Modulation of Inflammatory Response in a Cirrhotic Rat Model with Induced Bacterial Peritonitis

Elisabet Sánchez 1,2,3,4, Rubén Francés 2,7, Germán Soriano 1,2,3,4, Beatriz Mirelis 4,5, Francesc J Sancho 6, José Manuel González-Navajas 2,7, Carlos Muñoz 8, Xiao-yu Song 9, Miguel Pérez-Mateo 6, José Such 2,7,#, Carlos Guarner 1,2,3,4,*,#
Editor: Srinivas Kaveri10
PMCID: PMC3603865  PMID: 23527251

Abstract

Bacterial peritonitis is a severe complication in patients with cirrhosis and ascites and despite antibiotic treatment, the inflammatory response to infection may induce renal dysfunction leading to death. This investigation evaluated the effect of TNF-α blockade on the inflammatory response and mortality in cirrhotic rats with induced bacterial peritonitis treated or not with antibiotics. Sprague-Dawley rats with carbon-tetrachloride-induced cirrhosis were treated with an intraperitoneal injection of 109 CFU of Escherichia coli diluted in 20 mL of sterile water to induce bacterial peritonitis and randomized to receive subcutaneously-administered placebo, ceftriaxone, anti-TNF-α mAb and ceftriaxone, or anti-TNF-α mAb alone. No differences were observed between groups at baseline in respect to renal function, liver hepatic tests, serum levels of nitrite/nitrate and TNF-α. Treatment with ceftriaxone reduced mortality (73.3%) but differences did not reach statistical significance as compared to placebo. Mortality in rats treated with ceftriaxone and anti-TNF-α mAb was significantly lower than in animals receiving placebo (53% vs. 100%, p<0.01). Serum TNF-α decreased significantly in surviving rats treated with ceftriaxone plus anti-TNF-α mAb but not in treated with antibiotics alone. Additional studies including more animals are required to assess if the association of antibiotic therapy and TNF-α blockade might be a possible approach to reduce mortality in cirrhotic patients with bacterial peritonitis.

Introduction

Spontaneous bacterial peritonitis (SBP) is a common and severe infection in patients with cirrhosis. Short-term prognosis has improved in recent decades due to prompt diagnosis during routine paracentesis [1], standardization of diagnostic criteria based on ascitic fluid analyses [2], [3], and use of non-nephrotoxic third generation cephalosporins [4]. However, a significant number of patients with SBP still develop complications such as infections, systemic hemodynamic dysfunction and progressive renal failure, that lead to death [1], [2]. Fifty percent of SBP patients who develop renal failure die during hospitalisation compared to only 6% of patients without this complication [5]. The administration of albumin to these patients has demonstrated a reduction in the incidence of renal dysfunction and improvement in short-term survival [5], [6].

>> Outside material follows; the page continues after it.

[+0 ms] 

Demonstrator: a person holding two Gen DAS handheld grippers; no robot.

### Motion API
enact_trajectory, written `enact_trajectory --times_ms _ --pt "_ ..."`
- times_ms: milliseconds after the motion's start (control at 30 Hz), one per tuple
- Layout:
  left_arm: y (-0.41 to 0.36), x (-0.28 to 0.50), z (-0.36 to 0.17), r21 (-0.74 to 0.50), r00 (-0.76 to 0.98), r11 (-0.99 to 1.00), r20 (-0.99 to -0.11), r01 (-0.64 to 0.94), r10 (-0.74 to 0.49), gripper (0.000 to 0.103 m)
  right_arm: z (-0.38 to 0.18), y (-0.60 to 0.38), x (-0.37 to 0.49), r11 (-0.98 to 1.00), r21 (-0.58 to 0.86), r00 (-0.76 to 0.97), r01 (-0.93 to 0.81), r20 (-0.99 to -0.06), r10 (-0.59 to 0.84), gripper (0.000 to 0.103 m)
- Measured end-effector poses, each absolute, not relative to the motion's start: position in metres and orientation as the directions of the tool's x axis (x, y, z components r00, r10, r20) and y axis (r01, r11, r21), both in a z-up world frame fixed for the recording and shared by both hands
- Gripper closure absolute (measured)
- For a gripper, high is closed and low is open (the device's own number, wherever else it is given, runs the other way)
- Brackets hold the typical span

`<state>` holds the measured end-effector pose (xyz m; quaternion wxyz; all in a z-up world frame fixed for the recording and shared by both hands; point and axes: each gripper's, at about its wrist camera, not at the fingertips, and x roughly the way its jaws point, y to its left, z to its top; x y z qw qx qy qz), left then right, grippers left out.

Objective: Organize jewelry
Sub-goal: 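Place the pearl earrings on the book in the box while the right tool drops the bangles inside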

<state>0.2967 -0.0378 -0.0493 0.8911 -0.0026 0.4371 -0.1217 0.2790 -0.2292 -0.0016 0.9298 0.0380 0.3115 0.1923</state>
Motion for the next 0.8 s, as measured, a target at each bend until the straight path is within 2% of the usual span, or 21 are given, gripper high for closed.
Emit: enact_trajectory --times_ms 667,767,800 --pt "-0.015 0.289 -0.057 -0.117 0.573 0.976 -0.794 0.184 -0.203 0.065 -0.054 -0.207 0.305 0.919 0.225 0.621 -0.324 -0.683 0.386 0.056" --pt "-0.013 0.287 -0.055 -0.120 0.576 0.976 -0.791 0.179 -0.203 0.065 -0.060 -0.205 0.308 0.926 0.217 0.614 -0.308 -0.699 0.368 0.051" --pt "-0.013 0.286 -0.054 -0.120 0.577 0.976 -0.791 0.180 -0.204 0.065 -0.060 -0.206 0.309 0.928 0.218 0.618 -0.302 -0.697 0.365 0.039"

Episodes of SBP are associated with a marked release of proinflammatory cytokines such as tumour necrosis factor alpha (TNF-α) and effector molecules like nitric oxide metabolites (NOx) that keep a close relationship with SBP-induced morbidity and mortality [7], [8]. Patients with SBP show a long-lasting marked increase in serum NOx that may contribute to maintaining splanchnic vasodilatation and thus worsen the hemodynamic hyperkinetic state [9], [10]. Besides, nitrite and nitrate levels in serum and ascitic fluid at diagnosis of infection are significantly higher in SBP patients who develop renal impairment as a consequence of the ascitic fluid infection than in patients who maintain a stable renal function [11].

Our group has recently reported that patients with SBP present recurrent episodes of bacterial translocation (BT) and maintain a marked inflammatory reaction [12] despite the administration of third generation cephalosporins. In rats, a new therapy with the blockade of TNF-α has two direct consequences: it blunts the development of the hyperdynamic circulation and reduces portal pressure in a model of portal hypertension [13], and reduces the frequency of BT episodes in model of cirrhosis [14]. Accordingly, the association of the usual third-generation cephalosporin with TNF-α blockade during a peritonitis episode may not only slow down the ongoing infection, but also improve survival. However, since TNF-α is part of the normal immune response, it is necessary to assess whether TNF-α blockade would increase the risk of developing superinfections.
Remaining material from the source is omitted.